Re: [Datetime-SIG] PEP-431/495
Tim Peters <tim.peters@gmail.com> writes:
[Tim]
... Later you seem to say you'd prefer a 3-state flag instead, so not sure you really mean "boolean" here.
[Stuart Bishop <stuart@stuartbishop.net>]
I write Python and SQL for a living. Booleans are 3 state to me ;)
Got it! Python is sooooooo behind the times :-)
In this case, I'm not fussed if the datetime instance has a 2 state or 3 state flag. This is different to the various constructors which I think need a 3 state flag in their arguments. True, False, None.
As things seem to have progressed later, mapping pytz's explicit time checking into a more magical scheme sprayed all over the datetime internals is not straightforward, So, as I concluded elsewhere, that may or may not be done someday, but it's out of scope for PEP 495. I'm a fan of making progress ("now is better than never", where the latter was PEP 431's fate waiting for perfection on all counts).
Even if datetime's or replace()'s *first* parameter would be 3-state None|True|False; the internal flag can still be 2-state True|False. first=None could cause a tzinfo callback (it implies that tzinfo must not be None in this case) that sets *first* to True|False appropriately. ...
Do systems that rely on classic behavior actually exist?
Of course. A more-or-less subtle example appears later. But we already mentioned dead-obvious uses: things like "same time tomorrow" and "same time two weeks from now" are common as mud, and classic arithmetic implements them fine. So do functions building on those primitives to implement more sophisticated calendar operations. You might complain that naive time "same time tomorrow" makes no sense if someone is starting from 24 hours before what turns out to be a gap due to DST starting, but few in the real world schedule things at such times (e.g., DST transitions never occur during normal "business work hours" if, e.g;, some app postpones a business meeting a week, it's not credible that they'll ever end up in a gap by adding timedelta(weeks=1) - unless they're trying to account for leap seconds too, and the Earth's rotation speeds up "a lot", and "same time next week" ends up exactly in the missing second).

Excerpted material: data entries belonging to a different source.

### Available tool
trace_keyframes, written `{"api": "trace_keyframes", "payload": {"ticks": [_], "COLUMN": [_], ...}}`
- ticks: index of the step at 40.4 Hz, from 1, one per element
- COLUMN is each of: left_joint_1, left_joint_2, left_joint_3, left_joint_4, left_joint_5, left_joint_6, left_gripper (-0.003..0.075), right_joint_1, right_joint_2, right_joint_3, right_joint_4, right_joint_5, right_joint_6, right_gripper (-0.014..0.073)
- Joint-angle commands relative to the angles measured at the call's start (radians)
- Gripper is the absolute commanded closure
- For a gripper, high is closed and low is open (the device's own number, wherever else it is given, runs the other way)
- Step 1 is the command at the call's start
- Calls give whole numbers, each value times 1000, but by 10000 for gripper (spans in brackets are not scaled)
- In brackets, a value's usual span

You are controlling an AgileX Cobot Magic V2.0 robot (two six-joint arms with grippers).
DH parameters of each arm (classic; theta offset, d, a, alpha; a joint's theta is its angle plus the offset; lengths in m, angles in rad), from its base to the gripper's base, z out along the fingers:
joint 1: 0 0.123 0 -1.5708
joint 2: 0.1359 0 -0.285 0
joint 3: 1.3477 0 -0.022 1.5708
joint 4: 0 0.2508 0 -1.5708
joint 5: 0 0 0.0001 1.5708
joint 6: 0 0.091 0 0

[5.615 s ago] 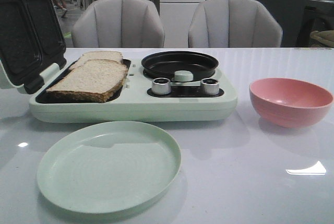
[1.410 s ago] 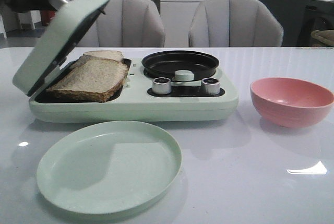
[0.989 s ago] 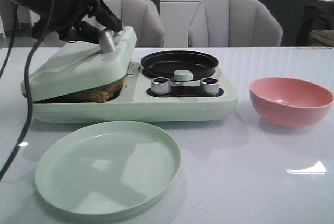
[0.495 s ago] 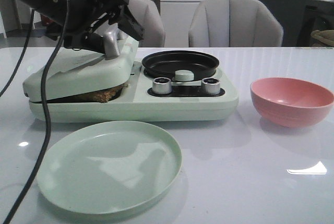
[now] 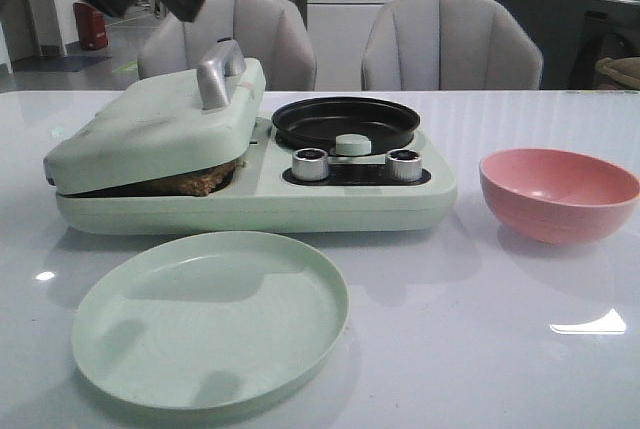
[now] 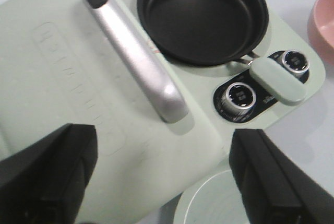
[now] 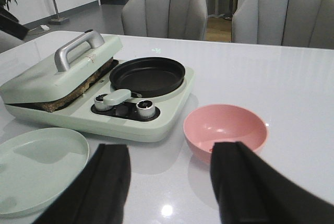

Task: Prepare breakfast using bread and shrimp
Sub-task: 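Release the lid handle and raise the left gripper away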

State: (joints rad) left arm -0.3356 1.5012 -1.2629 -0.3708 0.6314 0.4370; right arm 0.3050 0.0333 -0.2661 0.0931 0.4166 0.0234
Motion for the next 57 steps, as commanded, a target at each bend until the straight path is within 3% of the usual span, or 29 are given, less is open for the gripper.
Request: {"api": "trace_keyframes", "payload": {"ticks": [1,6,10,15,28,39,49,57], "left_joint_1": [-7,-7,-7,-7,-7,-7,-7,-7], "left_joint_2": [-121,-220,-308,-439,-800,-1075,-1260,-1330], "left_joint_3": [-37,-37,-8,87,420,679,856,901], "left_joint_4": [102,118,116,111,99,71,42,34], "left_joint_5": [16,102,116,67,-92,-167,-290,-344], "left_joint_6": [-98,-112,-113,-113,-113,-113,-113,-113], "left_gripper": [148,202,287,367,478,692,688,688], "right_joint_1": [-4,-4,-4,-4,-4,-4,-4,-4], "right_joint_2": [21,21,21,21,21,21,21,21], "right_joint_3": [-26,-26,-26,-26,-26,-26,-26,-26], "right_joint_4": [-5,-5,-5,-5,-5,-5,-5,-5], "right_joint_5": [-92,-92,-92,-92,-92,-92,-92,-93], "right_joint_6": [-6,-6,-6,-6,-6,-6,-6,-6], "right_gripper": [134,134,134,134,134,134,134,134]}}
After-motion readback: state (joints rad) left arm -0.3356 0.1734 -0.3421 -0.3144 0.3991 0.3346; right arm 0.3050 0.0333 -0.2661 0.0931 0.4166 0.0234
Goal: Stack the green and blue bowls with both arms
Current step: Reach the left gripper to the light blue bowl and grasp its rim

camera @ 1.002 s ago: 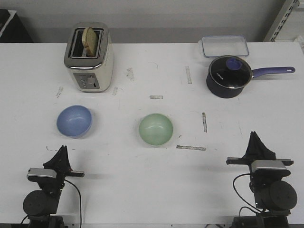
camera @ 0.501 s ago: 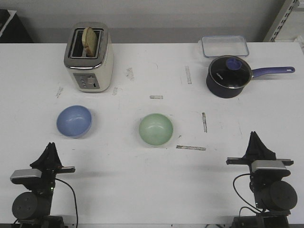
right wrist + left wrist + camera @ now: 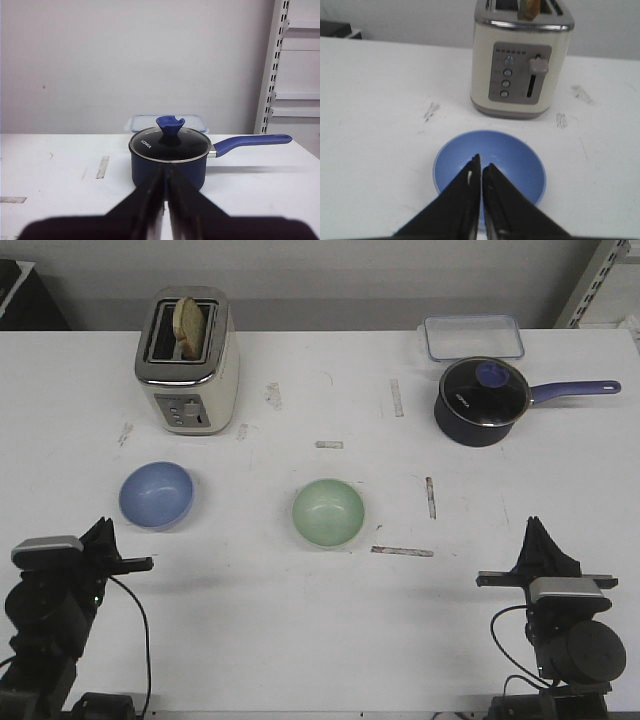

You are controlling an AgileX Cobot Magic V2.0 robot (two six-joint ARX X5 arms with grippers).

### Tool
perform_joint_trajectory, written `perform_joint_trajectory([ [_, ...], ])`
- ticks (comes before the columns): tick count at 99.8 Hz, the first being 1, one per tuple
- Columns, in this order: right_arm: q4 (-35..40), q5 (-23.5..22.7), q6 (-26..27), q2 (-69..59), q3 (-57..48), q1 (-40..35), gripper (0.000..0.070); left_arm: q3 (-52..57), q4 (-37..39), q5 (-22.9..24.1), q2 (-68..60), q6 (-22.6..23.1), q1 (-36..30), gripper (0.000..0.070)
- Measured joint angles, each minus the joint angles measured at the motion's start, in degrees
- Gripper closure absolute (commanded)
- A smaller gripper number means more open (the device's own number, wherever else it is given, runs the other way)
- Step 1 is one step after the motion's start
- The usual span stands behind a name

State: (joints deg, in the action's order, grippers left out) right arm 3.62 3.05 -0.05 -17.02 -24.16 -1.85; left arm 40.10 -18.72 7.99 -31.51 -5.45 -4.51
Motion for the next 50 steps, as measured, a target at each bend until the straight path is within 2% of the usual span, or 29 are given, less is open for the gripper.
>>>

There is a $5 wifi button that can be used to track baby data. Python helps at various stages: https://medium.com/@edwardbenson/how-i-hacked-amazon-s-5-wifi-button-to-trac... Babies can poop at night and during DST transitions too. Sleep-deprived parents should be able to see the tracking data in local time in addition to UTC (doing timezone conversions is computer's job). On the internet, people may cooperate while being in different time zones i.e., even "business" software might have to work during DST transitions. MMORPGs are probably also not limited to a single time zone. Non-pytz timezones make mistake on the order of an hour regularly. It is *three orders of magnitude larger* than a second. It is a different class of errors. The code that can't handle ~1s errors over short period of time should use time.monotonic() anyway. ...
It requires someone to have explicitly chosen to use daylight savings capable timezones, without using pytz, while at the same time relying on classic's surprising arithmetic. Maybe systems using dateutils without using dateutils' implementation of datetime arithmetic.
? dateutil doesn't implement arithmetic that I know of, apart from "relative deltas". It inherits Python's classic arithmetic for datetime - datetime, and datetime +/- timedelta, AFAICT.
dateutil doesn't work during DST transitions but PEP 495 might allow to fix it. As I understand, outside of DST transitions if dates are unique valid local times; dateutil uses "same time tomorrow": (d_with_dateutil_tzinfo + DAY == d.tzinfo.localize(d.replace(tzinfo=None) + DAY, is_dst=None)) while pytz uses "+24 hours": dt_add(d_with_dateutil_tzinfo, DAY) == d + DAY where dt_add() is defined below. The equility works but (d + DAY) may have a wrong tzinfo object if the arithmetic crosses DST boundaries (but it has correct timestamp/utc time anyway). d.tzinfo.normalize(d + DAY) should be used to get the correct tzinfo e.g. for displaying the result. Both types of operations should be supported.
... def dt_add(dt, td): return dt.tzinfo.fromutc(dt + (td - dt.utcoffset()))
... Note: my dt_add 1-liner may fail in cases starting or landing on a "problem time" (fold/gap). I've never cared, because DST transitions are intentionally scheduled to occur "wee hours on a weekend", i.e. when few people are both awake and sober enough _to_ care. But, after 495 tzinfos are available, the dt_add 1-liner will always work correctly. That this implementation of timeline arithmetic _can_ screw up now has nothing to do with its code, it's inherited from the inability of pure conversion to always work right now.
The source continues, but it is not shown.